### Work request:
Set down a word-for-word copy of the data below, limited to the lines from the first through the line with "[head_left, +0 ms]".

--- Data section ---

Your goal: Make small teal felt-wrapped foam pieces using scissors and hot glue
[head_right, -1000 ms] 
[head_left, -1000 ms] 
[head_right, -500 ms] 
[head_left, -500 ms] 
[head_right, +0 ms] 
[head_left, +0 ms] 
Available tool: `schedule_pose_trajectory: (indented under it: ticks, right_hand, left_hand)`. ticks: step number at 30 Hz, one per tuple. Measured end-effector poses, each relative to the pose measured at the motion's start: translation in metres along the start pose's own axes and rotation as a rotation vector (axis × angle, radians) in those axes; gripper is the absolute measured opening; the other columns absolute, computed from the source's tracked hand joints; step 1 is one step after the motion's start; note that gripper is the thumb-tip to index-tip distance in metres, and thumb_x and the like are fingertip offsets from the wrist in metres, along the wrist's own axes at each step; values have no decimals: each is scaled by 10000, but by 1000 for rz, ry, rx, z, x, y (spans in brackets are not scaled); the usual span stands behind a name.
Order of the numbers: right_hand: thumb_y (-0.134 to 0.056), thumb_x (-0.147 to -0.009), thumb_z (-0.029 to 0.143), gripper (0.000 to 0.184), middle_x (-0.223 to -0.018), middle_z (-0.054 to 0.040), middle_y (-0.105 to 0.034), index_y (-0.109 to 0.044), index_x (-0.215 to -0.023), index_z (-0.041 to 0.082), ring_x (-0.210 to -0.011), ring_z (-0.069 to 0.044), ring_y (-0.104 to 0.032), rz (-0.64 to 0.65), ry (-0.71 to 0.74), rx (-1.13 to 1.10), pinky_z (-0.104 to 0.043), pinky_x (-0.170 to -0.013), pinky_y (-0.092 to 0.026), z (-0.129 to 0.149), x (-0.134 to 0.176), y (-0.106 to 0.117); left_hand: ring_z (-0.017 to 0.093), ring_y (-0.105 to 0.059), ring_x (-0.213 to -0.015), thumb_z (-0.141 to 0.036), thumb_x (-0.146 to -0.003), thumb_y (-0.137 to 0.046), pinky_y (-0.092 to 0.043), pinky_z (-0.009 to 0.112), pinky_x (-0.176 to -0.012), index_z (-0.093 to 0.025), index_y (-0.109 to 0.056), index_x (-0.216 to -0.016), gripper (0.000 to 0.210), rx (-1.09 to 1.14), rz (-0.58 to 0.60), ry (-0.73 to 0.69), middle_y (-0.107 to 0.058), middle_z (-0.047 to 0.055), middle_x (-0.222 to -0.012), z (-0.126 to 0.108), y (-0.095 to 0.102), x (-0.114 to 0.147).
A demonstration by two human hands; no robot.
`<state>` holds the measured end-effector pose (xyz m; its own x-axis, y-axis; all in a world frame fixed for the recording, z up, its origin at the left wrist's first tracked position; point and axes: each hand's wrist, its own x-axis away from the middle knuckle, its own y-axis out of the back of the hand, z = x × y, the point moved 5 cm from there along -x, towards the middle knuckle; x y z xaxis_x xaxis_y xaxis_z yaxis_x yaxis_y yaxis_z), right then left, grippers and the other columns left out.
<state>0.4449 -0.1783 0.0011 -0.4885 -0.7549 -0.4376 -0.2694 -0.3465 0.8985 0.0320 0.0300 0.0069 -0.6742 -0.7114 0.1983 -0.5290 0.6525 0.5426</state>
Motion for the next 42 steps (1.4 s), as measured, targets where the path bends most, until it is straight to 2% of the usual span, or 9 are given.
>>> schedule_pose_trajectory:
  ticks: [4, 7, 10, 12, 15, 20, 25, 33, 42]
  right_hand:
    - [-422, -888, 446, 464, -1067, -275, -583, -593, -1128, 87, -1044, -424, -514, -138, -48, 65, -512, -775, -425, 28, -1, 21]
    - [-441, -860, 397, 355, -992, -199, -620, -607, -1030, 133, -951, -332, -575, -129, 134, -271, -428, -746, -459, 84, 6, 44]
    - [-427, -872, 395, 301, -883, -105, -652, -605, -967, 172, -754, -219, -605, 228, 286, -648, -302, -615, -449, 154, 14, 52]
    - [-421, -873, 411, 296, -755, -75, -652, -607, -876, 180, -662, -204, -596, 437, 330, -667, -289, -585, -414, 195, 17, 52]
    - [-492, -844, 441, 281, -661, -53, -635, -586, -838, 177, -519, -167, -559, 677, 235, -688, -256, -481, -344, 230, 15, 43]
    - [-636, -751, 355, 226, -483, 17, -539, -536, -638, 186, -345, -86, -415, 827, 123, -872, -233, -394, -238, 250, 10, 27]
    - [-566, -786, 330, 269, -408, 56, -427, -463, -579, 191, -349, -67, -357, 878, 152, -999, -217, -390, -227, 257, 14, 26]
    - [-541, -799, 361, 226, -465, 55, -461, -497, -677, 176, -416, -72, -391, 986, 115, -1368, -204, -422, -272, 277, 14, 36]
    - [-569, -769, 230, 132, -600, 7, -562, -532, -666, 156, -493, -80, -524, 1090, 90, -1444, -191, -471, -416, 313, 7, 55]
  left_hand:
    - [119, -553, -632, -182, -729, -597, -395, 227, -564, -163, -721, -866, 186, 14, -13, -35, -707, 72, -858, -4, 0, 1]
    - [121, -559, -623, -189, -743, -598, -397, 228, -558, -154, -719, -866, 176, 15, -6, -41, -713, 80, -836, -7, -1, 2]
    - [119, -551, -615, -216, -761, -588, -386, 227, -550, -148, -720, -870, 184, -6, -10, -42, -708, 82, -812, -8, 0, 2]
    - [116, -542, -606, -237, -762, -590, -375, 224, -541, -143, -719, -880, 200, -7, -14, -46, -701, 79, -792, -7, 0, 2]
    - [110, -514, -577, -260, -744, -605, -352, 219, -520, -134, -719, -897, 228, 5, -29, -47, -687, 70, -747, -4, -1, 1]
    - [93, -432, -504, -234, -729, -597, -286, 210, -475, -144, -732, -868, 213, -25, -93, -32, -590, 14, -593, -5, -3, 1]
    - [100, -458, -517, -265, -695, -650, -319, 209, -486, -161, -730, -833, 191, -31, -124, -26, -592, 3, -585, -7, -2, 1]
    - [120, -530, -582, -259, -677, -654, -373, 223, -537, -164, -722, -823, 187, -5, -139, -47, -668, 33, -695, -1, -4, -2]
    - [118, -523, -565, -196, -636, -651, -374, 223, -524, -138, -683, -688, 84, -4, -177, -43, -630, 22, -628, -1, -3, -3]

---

### Answer to the exercise:
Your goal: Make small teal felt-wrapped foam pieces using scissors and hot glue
[head_right, -1000 ms] 
[head_left, -1000 ms] 
[head_right, -500 ms] 
[head_left, -500 ms] 
[head_right, +0 ms] 
[head_left, +0 ms] 

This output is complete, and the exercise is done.